PROBLEM REQUIREMENTS:
Please copy each line of the records below that includes the word "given".

THE RECORDS:
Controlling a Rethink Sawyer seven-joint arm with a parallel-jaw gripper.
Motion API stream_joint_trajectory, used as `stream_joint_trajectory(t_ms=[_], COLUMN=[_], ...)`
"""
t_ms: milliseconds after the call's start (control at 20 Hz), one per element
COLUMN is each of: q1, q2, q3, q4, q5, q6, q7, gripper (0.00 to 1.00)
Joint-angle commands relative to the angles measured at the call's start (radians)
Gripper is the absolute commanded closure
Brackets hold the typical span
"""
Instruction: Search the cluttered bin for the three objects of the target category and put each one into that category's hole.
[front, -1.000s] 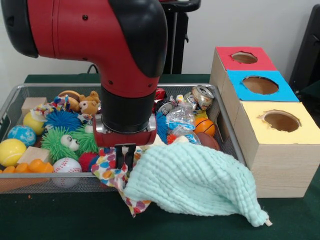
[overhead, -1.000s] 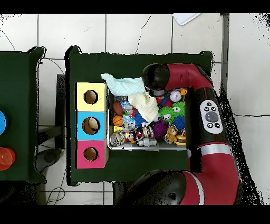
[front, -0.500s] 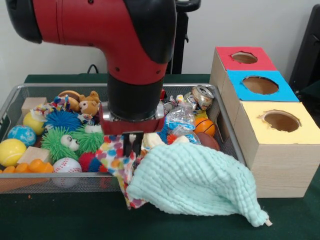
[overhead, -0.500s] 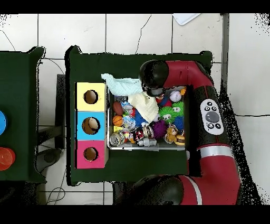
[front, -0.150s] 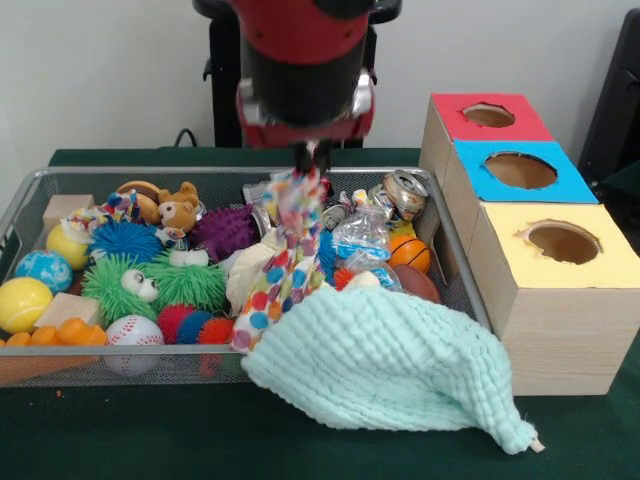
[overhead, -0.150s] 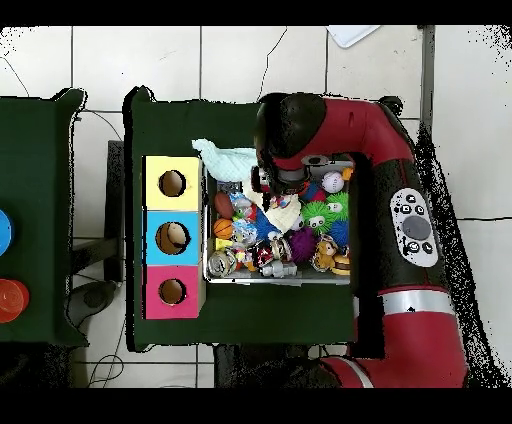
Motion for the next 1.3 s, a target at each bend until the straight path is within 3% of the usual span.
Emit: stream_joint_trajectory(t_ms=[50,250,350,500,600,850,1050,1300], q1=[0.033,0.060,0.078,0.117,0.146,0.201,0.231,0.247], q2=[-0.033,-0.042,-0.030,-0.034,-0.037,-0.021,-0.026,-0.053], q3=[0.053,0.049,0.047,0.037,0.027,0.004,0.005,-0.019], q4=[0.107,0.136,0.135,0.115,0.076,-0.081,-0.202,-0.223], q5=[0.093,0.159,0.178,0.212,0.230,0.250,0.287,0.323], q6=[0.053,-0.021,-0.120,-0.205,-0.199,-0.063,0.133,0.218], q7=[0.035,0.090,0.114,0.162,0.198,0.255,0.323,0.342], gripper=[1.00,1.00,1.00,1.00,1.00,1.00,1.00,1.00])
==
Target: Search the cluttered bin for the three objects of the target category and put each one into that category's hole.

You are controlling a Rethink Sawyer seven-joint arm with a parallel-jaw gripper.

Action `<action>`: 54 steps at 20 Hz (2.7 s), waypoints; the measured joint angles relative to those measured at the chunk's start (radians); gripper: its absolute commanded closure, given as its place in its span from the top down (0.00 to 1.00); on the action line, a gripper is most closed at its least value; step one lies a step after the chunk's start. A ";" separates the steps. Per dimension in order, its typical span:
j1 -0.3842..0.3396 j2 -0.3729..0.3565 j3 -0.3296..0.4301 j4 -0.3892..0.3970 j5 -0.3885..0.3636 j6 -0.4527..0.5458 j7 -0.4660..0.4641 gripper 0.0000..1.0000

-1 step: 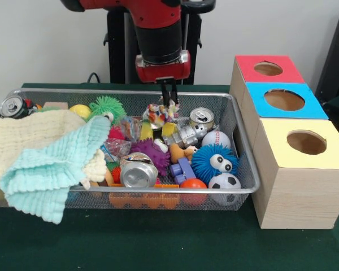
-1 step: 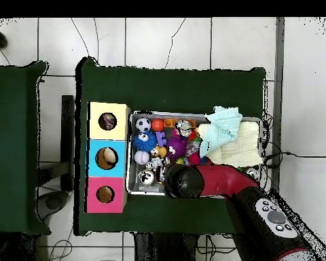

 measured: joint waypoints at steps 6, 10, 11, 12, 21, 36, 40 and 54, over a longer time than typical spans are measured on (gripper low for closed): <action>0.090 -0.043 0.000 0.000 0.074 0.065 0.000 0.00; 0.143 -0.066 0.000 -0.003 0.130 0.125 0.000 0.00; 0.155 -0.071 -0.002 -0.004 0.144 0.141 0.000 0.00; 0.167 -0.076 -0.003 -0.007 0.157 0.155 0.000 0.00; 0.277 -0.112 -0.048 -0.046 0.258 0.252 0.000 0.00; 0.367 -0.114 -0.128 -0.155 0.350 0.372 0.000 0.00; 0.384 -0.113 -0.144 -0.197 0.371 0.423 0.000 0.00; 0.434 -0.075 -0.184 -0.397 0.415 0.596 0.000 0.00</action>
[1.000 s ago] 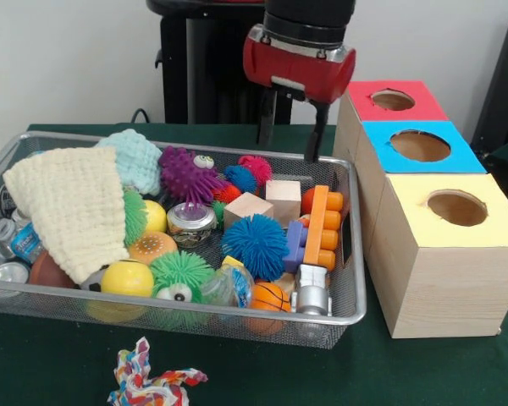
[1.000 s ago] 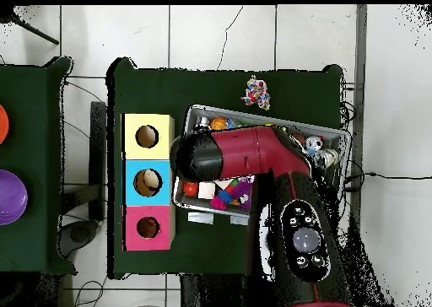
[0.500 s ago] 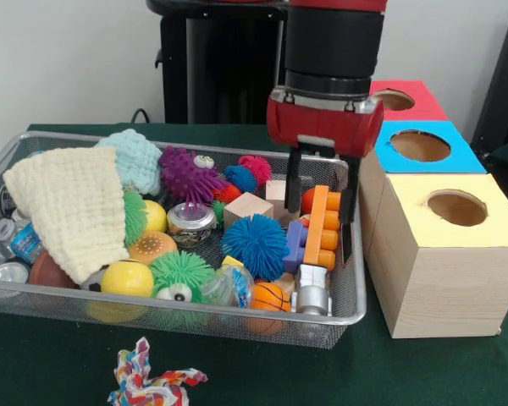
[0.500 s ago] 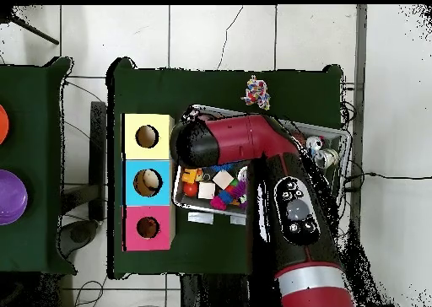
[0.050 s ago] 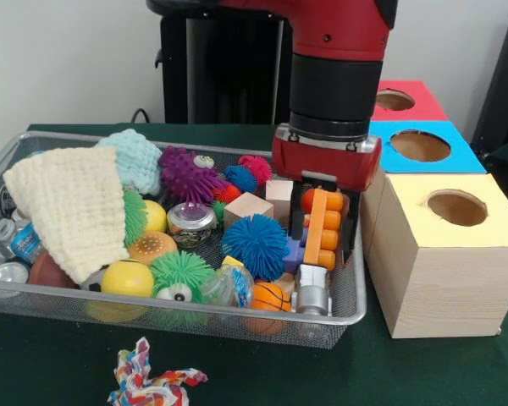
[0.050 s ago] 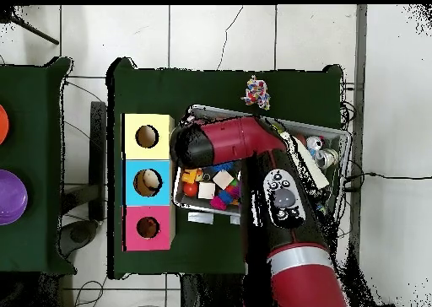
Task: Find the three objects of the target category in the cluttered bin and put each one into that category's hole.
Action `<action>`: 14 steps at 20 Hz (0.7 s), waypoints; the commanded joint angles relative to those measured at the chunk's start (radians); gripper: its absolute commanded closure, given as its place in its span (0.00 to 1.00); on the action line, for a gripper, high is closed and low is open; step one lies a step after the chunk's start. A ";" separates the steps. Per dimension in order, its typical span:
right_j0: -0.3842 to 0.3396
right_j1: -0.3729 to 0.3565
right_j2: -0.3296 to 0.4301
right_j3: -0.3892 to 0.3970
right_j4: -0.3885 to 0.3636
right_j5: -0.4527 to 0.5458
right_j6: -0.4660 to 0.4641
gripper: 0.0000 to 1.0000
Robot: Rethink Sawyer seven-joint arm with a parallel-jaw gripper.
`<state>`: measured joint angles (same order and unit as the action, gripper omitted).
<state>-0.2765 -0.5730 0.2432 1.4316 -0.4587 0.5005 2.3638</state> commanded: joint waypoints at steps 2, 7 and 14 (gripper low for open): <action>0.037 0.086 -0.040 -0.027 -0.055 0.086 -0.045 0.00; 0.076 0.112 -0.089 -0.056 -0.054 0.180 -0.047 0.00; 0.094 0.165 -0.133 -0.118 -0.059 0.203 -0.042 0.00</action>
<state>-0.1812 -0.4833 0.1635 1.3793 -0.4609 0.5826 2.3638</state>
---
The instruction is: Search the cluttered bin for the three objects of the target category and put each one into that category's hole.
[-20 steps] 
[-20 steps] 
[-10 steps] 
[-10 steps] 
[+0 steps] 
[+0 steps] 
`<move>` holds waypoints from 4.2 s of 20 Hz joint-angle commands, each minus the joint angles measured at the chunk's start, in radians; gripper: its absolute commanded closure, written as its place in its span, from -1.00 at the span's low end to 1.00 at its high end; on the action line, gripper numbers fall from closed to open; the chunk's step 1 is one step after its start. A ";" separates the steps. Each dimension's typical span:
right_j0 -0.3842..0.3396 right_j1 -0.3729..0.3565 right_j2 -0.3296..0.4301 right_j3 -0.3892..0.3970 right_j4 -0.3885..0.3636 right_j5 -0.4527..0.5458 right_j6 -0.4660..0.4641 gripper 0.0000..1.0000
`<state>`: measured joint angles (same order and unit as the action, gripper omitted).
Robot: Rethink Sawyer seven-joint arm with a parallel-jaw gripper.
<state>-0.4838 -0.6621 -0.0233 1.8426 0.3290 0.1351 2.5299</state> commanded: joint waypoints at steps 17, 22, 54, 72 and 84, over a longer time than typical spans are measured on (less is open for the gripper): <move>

RESULT OF THE EXERCISE:
Action `<action>`: 54 steps at 20 Hz (2.7 s), waypoints; the measured joint angles relative to those measured at the chunk's start (radians); gripper: its absolute commanded closure, given as its place in its span from the top down (0.00 to 1.00); on the action line, a gripper is most closed at its least value; step one lies a step after the chunk's start. A ";" separates the steps. Per dimension in order, its typical span:
Action `<action>`: 14 steps at 20 Hz (0.7 s), waypoints; the commanded joint angles relative to those measured at the chunk's start (radians); gripper: its absolute commanded closure, given as its place in its span (0.00 to 1.00); on the action line, for a gripper, high is closed and low is open; step one lies a step after the chunk's start. A ";" separates the steps. Per dimension in order, its typical span:

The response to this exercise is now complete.